Jill Barber fell in love.

And like most people who fall in love, the 28-year-old singer-songwriter was driven by her feeling, penning more love songs than she had ever done before.

Gone was the inevitable melancholy of anticipated heartbreak, and in its place, burning passion and lush string arrangements, the kind Johnny Mercer would have done for a Patsy Cline or Johnny Mathis love song in the 1950s.

The result is Chances, Barber's fourth record and her biggest creative departure to date because on it, the award-winning folkie reinvents herself as a bona fide torch singer.

"Most of my earlier love songs were sad," she says over the phone from her parent's condo in Toronto. "But this time I wanted to write something unabashedly romantic, songs that are happy and joyful. I wanted the songs to sound timeless, the next Moon River.

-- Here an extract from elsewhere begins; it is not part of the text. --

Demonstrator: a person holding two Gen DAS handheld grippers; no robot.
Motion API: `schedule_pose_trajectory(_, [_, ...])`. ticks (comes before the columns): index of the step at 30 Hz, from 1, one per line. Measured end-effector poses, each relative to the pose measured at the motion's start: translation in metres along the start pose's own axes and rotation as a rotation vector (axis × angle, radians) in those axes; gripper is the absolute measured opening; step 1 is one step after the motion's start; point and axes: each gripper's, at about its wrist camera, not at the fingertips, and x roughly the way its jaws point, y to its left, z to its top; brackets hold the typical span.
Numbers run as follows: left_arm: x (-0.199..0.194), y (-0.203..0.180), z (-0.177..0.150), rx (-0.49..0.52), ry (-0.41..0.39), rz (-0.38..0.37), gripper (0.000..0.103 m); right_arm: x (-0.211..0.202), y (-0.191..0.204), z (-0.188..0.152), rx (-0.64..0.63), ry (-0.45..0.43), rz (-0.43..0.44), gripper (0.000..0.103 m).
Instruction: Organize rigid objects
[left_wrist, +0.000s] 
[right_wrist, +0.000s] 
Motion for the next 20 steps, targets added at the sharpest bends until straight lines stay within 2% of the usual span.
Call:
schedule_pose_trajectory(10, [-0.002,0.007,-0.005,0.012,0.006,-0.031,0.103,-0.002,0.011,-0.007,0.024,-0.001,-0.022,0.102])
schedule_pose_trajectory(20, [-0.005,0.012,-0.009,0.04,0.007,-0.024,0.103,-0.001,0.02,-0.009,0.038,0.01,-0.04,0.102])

"People have often told me that my voice sounds like it's from another era. Patsy Cline or Etta James or Edith Piaf. I felt a real kinship with Piaf because of the way she sang. I was in love and wanted to embellish that romantic feeling in my music. Piaf was so good at that."

To help her reach her creative potential, Barber, who was a double-nominee at the 2008 Junos and multiple East Coast Music Award winner for 2006's For All Time, enrolled in a songwriting workshop at the Banff Centre where she learned to generate her own creative inspiration.

By the end of "intense" workshops, she had enough songs for a new album -- and an entirely new vision of herself.

"Once I got started, I couldn't stop," she says of her new songwriting prowess. "I find the best songs are the simplest.

"I found my voice as a songwriter. I want every album to be different, but this is an important step forward for me."

To give the songs the right '50s feel, she and producer Les Cooper brought in a 10-piece orchestra with the Good Lovelies and Ron Sexsmith lending guest vocals.

Oddly, Chances was overlooked for a Juno. But then, so was Martha Wainwright, who had a banner year in 2008. That's a major omission that caused music-watchers to question the Juno nomination process.

Even though she is somewhat disappointed she wasn't nominated, she's still too excited about the new record, and the romance that inspired it, to mope.

"I like to think of myself as a hopeful romantic, rather than a helpless one."